Vanishing old-style houses in Mylapore and other areas in Chennai due to high cost of maintaining them!

More than a century old houses, residences and public buildings - mostly Madras terraced with  high ceiling, thick load-bearing walls made of lime mortar are slowly pulled down across India. In Tamil Nadu such old buildings, etc.,  are on the decline for various reasons. In old towns like Thanjavur, Kumbakonam, Tiruchi, Madurai and others  buildings constructed during the Maratha and Nayak periods have almost gone with exceptions. Primary reasons are lack of skilled masons and  high cost of repairing them because they have very tall ceiling, tall windows with cast-iron rods, and entry doors. Particularly, in the Maratha buildings of Thanjavur on the main roads-Raja Veedhis the wide windows and entry doors used to measure more than  seven and half feet. It is a tough job either to replace them or repair them by the owners.

A heritage house in Chennai

Among the urban areas of Chennai no doubt Mylapore is the  most celebrated heritage neighborhood. This old settlement is  characteristic of  soothing sounds of the tolling  of the temple bell from the  famous Kapaleeshwar Temple in the center and   the periodic spectacular sounds of festival processions on the main streets during certain months. With changing environment and quick adjustment to fast life, the charm and excitement of Mylapore is gone. So are the old heritage houses of this once iconic urban space that has become overcrowded in the past decades. 

This post about the pretty old houses of the urban areas of Madras (Chennai) that give into luxurious modern living. It is a new venture   by the Ashvita Foundation of Chennai to  document  the old vintage structures in Mylapore and Royapettah areas before their disappearance,  Such valuable records will be useful to the next generation of people to understand  the architectural changes of their forefathers' dwelling places in the past era and how quickly the present generation has adopted to the modern concept of  living in limited  spaces in tune with growing population.  

869 image Mangala Vilas bldg.
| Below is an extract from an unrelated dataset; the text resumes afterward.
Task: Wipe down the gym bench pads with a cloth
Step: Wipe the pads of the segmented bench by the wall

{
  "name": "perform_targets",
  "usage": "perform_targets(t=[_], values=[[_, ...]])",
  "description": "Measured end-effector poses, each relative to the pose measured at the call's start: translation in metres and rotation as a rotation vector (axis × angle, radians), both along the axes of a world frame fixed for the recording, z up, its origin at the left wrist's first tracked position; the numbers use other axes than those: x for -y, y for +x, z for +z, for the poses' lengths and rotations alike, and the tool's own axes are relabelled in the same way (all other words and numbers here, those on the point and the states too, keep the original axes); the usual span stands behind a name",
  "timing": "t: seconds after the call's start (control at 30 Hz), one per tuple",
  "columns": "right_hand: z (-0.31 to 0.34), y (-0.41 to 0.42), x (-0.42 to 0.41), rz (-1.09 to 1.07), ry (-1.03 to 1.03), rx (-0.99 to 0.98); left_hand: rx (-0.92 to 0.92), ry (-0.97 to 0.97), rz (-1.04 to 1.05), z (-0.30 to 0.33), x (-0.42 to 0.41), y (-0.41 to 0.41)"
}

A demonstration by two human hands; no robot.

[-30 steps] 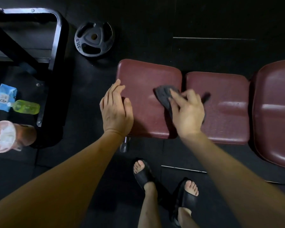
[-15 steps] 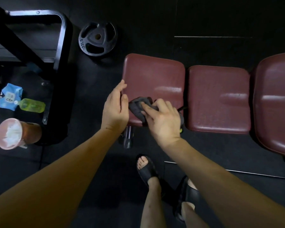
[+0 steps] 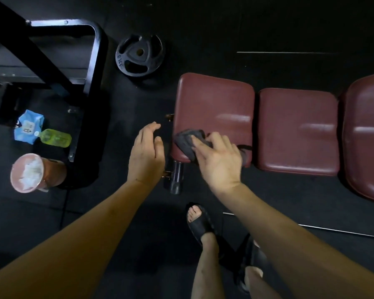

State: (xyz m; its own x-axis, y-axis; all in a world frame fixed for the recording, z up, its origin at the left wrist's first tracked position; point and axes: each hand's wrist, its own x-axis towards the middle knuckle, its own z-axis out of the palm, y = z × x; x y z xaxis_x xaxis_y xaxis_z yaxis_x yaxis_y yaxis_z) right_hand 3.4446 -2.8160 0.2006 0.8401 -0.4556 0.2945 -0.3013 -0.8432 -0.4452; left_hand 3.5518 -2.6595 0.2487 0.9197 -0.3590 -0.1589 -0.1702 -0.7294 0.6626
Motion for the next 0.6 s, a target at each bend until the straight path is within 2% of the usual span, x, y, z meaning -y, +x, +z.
perform_targets(t=[0.1, 0.2, 0.3, 0.47, 0.53, 0.6], values=[[-0.022, -0.049, 0.054, -0.129, -0.028, -0.026, 0.038, -0.017, -0.075, -0.004, 0.012, -0.002], [-0.033, -0.062, 0.074, -0.200, -0.024, -0.063, 0.117, 0.039, -0.185, -0.010, 0.036, -0.004], [-0.033, -0.026, 0.093, -0.229, -0.007, -0.052, 0.181, 0.106, -0.244, -0.014, 0.058, -0.007], [-0.021, 0.057, 0.140, -0.412, 0.062, -0.095, 0.272, 0.146, -0.311, -0.025, 0.075, -0.014], [-0.018, 0.062, 0.134, -0.424, 0.091, -0.092, 0.292, 0.167, -0.309, -0.026, 0.081, -0.014], [-0.019, 0.037, 0.118, -0.347, 0.074, -0.079, 0.299, 0.183, -0.297, -0.026, 0.085, -0.015]])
South main st. Thanjavur.

Above image: Pretty old buildings of past era in Thanjavur city - With an exception,  old big Maratha buildings are demolished  by the owners who could not afford the cost of repairing them. The tall ceiling (about 15ft) with teak wood rafters and thick wooden or masonry pillars and heavy wooden doors in  such  buildings caused a big headache to the building owners................

The ''Vanishing Heritage Project'', was funded by the Ashvita Foundation in Chennai, to document and preserve the architectural heritage of Chennai's historic neighborhoods, primarily Mylapore and Royapettah. These areas, known for their narrow streets lined with agraharam-style homes, clay-tile roofs, wooden rafters, and decorative balconies with grill railings, are gradually losing their unique identity to modern concrete structures.

Old vintage house, Kutchery Rd. Mylapore, Chennai

Initiated several years ago, the project offered a grant of Rs. 1 lakh to  the chosen  groups. The study included geo-tagging, mapping, and photography, focusing on older houses more than 50 years old, as they showcased heritage features with distinctive design styles influenced by various time periods.

old neo-classical vintage house, Mylapore, Chennai

Above image: Vintage house in Mylapore, Chennai -  structure in neo-classical  art-deco style with a distinct geometry made of finest brick-and-mortar featuring wrought-iron balustrades......... 

The two groups studied many interesting structures, mostly privately owned, despite ongoing demolitions. They documented homes that still had retained their original architectural features;  some  were owned by famous personalities. In Royapettah, the team discovered buildings with unique motifs and historical significance. Dating back to the 1920s and 30s, these buildings featured load-bearing thick walls, which helped them withstand the test of time. The team created extensive maps detailing architectural styles and notable features.

Residents' reactions to the project varied from curiosity and skepticism to welcoming interest. While many were receptive, they shared concerns about the prohibitive  cost of maintaining old structures, such as high labor costs and the difficulty of replacing old wooden windows, main  doors, etc. Consequently, many opted to replace these heritage homes with modern flats.

There was an urgent need to undertake this project when the team was appalled to  find that several houses they documented had already been demolished. This rapid change highlights the need for such documentation to preserve the stories and identities of these iconic and vibrant neighborhoods. The Vanishing Heritage Project showcases the importance of architectural heritage in retaining the cultural essence of a place, emphasizing the rich history of disappearing  urban landscapes in big cities like Chennai. This situation is true of other cities across South  India; mention may be made of Mysuru and Bengaluru cities, Unless such privately owned structures are preserved and safeguarded for posterity, their disappearance is imminent.